(DATA UNDER STUDY)
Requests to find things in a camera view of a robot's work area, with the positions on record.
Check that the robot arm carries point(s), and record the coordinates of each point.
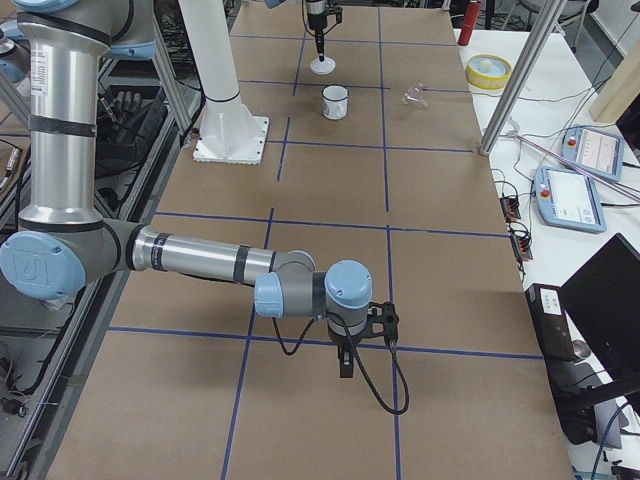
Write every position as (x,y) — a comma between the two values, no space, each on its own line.
(313,7)
(63,243)

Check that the black desktop box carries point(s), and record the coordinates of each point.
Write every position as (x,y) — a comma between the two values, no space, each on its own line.
(551,326)

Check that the black computer monitor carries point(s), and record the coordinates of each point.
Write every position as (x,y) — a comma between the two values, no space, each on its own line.
(602,300)

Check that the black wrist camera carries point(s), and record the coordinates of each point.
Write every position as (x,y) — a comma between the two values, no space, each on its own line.
(383,322)
(335,10)

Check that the near teach pendant tablet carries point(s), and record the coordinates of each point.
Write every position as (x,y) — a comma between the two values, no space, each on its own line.
(569,200)

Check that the teach pendant tablet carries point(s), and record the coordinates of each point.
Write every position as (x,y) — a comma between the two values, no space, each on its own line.
(599,152)
(569,200)

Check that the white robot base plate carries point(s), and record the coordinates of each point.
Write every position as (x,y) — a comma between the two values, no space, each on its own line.
(224,142)

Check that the white ceramic cup lid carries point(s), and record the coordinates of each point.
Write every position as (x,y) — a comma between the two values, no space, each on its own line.
(322,65)

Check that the far teach pendant tablet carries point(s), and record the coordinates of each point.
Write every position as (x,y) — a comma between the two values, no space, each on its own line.
(599,152)

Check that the green tipped metal rod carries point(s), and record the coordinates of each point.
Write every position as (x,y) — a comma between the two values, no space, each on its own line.
(624,191)

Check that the yellow tape roll with dish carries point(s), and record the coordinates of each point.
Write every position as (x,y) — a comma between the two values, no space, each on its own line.
(488,71)

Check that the aluminium frame post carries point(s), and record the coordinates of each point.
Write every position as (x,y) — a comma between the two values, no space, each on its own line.
(529,55)

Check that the clear glass funnel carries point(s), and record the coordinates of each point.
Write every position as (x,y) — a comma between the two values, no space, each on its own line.
(414,96)

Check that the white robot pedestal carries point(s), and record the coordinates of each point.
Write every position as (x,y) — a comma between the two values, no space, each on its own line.
(208,34)

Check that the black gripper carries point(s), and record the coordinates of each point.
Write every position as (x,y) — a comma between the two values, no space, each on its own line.
(315,20)
(342,345)

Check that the red bottle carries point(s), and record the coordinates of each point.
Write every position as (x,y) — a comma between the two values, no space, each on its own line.
(469,21)

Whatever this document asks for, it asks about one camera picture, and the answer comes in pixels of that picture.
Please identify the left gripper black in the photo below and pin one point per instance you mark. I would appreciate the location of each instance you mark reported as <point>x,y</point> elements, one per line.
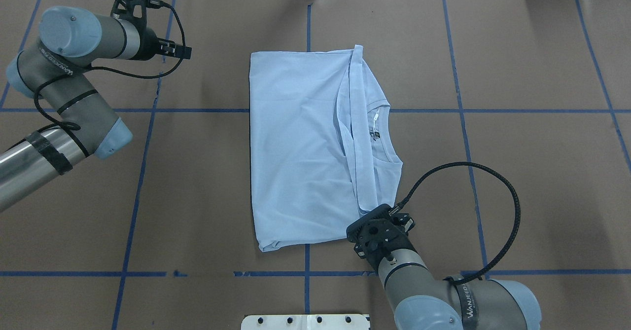
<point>148,47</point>

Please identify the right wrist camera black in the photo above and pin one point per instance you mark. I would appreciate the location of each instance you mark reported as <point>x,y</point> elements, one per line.
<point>383,220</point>

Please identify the white mounting plate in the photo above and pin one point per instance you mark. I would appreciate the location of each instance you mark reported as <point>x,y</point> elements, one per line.
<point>307,322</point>

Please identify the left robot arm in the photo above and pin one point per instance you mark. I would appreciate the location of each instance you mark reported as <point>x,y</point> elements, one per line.
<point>51,72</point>

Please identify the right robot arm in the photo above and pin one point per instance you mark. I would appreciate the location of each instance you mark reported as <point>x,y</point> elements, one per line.
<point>421,302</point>

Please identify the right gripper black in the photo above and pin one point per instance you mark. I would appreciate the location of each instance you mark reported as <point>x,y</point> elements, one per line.
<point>407,226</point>

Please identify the light blue t-shirt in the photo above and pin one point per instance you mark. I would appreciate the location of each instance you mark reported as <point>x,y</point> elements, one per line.
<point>321,152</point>

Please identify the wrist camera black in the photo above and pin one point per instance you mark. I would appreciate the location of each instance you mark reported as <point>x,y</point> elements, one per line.
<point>134,11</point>
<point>383,220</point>

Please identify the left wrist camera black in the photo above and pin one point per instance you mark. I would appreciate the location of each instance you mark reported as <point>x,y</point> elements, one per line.
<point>134,11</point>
(End DATA UNDER STUDY)
Copy every line of the material in which the word "left" occurs.

Please identify the left gripper black in the photo below and pin one point per instance you mark. I would appreciate the location of each instance you mark reported as <point>x,y</point> elements, one per line.
Please identify the left robot arm in the photo above and pin one point per instance you mark. I would appreciate the location of each instance you mark reported as <point>x,y</point> elements, one per line.
Please identify the left wrist camera black in the photo above and pin one point per instance you mark. I would appreciate the location of each instance you mark reported as <point>x,y</point> elements, one per line.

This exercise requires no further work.